The Thomson Burlington Depot was built in the late 1800's shortly after the completion of the Burlington Track between Fulton and Savanna in 1886. The wooden frame building is typical of the style used by the C.B. and Q . In small villages and towns throughout Illinois during those early days of railroad expansion. It is the last of it's kind in Carroll County.
In the early years of the village, the depot was the hub of activity and commerce. An earlier settlement called Bluffville was located a few miles away, but with the coming of the railroad in the 1860's, settlers moved their homes and shops closer to the tracks and Thomson was founded.
The railroad provided a market for melons, grain, and cattle. The railroad brought the mail and the news, as well as being the primary mode of long distance transportation in those pre-automobile days. As late as the 1940's, regular passenger trains still picked up in Thomson and box cars filled with Thomson watermelons were shipped to the cities. After the second World War, with declining rail travel and improved highways, more automobiles and trucks, the Burlington closed the Thomson Depot doors.
The depot was saved primarily through the efforts of the depot committee of the Thomson Chamber of Commerce and several local residents and former residents who through their labor and contributions made it possible to buy the building and restore it. In May of 1986 the depot was moved to a location 100 feet East of the original site. In 1989 an annex was constructed containing additional space for exhibits and public restrooms.
Restoration and repairs to the depot have included a new roof, replacement of window glass, complete painting inside and out, and the rebuilding of the original wood divider between the waiting room and the ticket agent's office.

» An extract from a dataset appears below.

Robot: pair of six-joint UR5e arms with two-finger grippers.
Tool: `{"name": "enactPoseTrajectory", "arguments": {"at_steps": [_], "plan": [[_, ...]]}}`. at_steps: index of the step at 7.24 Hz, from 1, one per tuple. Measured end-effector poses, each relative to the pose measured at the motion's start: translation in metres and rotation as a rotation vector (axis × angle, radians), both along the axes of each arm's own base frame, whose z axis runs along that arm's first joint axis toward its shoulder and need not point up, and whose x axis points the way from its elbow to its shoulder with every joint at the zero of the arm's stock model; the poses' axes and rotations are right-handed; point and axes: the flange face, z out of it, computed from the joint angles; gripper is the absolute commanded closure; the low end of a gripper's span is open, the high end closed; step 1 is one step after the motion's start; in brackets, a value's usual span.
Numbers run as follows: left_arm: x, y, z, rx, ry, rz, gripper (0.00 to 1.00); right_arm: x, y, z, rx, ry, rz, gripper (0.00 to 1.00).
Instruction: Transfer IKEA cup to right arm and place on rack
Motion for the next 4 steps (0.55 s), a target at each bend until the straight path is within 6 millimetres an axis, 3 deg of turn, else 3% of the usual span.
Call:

Outside the building the ground has been leveled, trees removed, and a brick sidewalk in the Herring bone pattern is laid with original Purlington Pavers that once made up the depot platform. A museum sign has been erected on main street in front of the building. The sign welcomes all who travel by, "to visit the Thomson Depot Museum."
The old freight room contains many items of local historic significance donated to the depot including: old photographs, newspapers, land grants, original village post office boxes, bank tellers window, school display, patriotic display, and village store display.